[[ Provided records open ]]

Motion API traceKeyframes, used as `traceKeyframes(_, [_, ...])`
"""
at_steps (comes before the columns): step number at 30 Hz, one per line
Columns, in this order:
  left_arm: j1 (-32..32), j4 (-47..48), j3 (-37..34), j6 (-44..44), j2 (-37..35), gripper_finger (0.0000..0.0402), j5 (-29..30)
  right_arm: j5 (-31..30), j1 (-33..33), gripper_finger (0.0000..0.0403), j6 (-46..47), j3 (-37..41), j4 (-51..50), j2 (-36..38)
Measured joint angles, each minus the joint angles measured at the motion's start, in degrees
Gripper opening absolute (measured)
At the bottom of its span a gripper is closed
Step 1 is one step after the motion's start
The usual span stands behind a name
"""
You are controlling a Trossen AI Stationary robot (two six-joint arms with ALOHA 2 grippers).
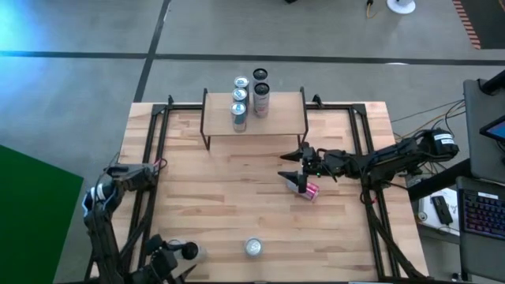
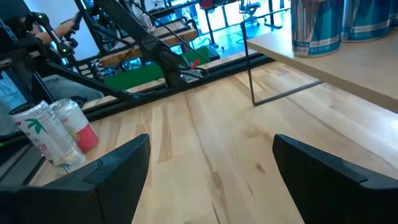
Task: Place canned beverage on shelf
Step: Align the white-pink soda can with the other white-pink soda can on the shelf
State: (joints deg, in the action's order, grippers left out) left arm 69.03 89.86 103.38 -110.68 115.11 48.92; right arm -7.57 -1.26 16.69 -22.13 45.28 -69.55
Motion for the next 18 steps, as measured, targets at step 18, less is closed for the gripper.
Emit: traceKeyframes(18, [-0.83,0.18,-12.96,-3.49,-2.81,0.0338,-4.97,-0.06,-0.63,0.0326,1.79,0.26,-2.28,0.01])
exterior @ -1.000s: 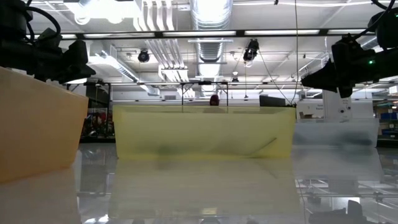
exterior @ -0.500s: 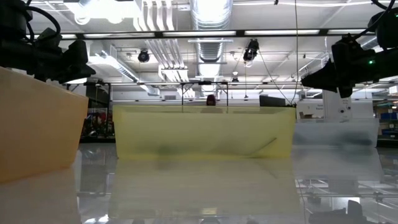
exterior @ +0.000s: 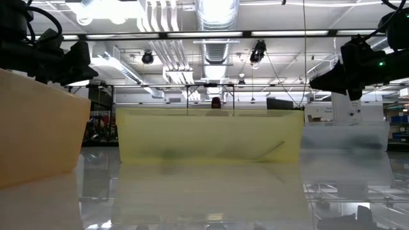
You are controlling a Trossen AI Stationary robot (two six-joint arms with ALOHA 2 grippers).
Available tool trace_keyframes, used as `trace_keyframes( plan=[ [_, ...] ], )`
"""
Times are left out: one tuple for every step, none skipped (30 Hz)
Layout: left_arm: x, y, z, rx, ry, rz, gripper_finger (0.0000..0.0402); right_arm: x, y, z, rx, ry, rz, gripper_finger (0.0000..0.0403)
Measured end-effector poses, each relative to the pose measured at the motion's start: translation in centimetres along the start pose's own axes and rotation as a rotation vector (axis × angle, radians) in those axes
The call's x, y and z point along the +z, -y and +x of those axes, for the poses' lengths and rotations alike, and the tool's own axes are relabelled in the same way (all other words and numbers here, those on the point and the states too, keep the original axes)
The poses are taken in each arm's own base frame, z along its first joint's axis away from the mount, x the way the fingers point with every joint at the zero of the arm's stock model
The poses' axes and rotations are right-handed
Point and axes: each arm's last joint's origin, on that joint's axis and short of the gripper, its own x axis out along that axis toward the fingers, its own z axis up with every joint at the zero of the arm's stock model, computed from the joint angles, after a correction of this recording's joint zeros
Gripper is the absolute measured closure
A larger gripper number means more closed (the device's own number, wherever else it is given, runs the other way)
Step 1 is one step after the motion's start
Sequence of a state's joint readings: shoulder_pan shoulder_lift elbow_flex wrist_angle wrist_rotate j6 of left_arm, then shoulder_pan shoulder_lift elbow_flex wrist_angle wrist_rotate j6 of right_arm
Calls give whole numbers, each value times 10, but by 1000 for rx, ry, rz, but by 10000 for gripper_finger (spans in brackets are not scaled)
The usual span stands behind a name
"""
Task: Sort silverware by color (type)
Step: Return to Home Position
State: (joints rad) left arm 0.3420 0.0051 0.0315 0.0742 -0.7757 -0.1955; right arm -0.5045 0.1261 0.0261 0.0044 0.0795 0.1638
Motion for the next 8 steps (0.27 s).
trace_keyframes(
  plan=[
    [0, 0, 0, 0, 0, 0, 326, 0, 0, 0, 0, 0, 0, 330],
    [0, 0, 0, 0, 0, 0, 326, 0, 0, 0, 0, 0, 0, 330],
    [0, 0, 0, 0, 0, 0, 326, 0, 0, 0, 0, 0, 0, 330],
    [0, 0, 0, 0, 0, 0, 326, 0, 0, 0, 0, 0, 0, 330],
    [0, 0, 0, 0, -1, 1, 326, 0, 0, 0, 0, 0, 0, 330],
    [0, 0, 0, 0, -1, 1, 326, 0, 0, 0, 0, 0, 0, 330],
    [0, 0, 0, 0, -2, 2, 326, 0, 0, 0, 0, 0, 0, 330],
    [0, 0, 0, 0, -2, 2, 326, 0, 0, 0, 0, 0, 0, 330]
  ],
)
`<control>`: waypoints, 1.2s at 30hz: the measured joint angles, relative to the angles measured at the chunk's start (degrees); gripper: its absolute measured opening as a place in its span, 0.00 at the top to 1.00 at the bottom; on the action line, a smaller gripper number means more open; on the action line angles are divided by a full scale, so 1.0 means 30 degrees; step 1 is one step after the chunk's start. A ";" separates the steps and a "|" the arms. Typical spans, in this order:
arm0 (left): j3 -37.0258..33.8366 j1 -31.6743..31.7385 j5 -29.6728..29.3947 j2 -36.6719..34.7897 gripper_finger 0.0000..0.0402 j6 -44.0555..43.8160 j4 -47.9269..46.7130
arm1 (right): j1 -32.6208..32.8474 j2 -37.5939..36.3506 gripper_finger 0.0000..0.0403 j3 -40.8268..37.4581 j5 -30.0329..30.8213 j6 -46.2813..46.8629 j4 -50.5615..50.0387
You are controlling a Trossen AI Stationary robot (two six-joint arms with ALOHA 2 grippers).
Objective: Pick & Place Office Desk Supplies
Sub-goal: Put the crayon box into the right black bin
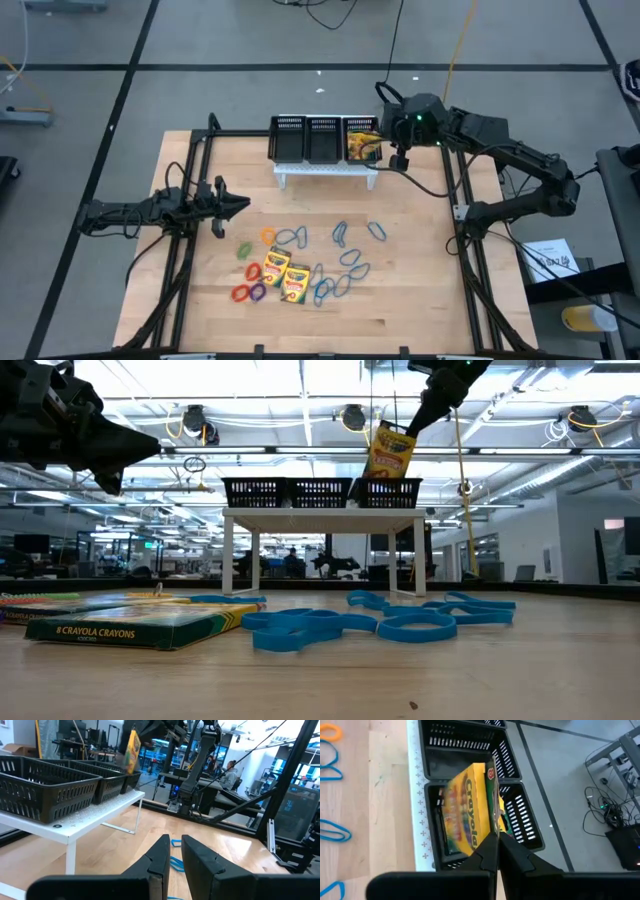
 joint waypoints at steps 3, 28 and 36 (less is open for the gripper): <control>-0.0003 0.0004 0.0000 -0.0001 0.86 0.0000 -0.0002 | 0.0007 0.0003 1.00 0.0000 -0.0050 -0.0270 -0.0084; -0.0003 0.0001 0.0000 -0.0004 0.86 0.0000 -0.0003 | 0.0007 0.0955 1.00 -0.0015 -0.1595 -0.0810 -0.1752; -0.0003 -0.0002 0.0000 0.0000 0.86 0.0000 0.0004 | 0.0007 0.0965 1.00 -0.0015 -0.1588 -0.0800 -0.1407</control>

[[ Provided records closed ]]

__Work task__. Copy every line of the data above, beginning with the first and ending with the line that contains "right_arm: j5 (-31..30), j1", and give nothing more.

__Reply to the exercise__.
Motion API traceKeyframes, used as `traceKeyframes(_, [_, ...])`
"""
at_steps (comes before the columns): step number at 30 Hz, one per line
Columns, in this order:
  left_arm: j1 (-32..32), j4 (-47..48), j3 (-37..34), j6 (-44..44), j2 (-37..35), gripper_finger (0.0000..0.0402), j5 (-29..30)
  right_arm: j5 (-31..30), j1 (-33..33), gripper_finger (0.0000..0.0403), j6 (-46..47), j3 (-37..41), j4 (-51..50), j2 (-36..38)

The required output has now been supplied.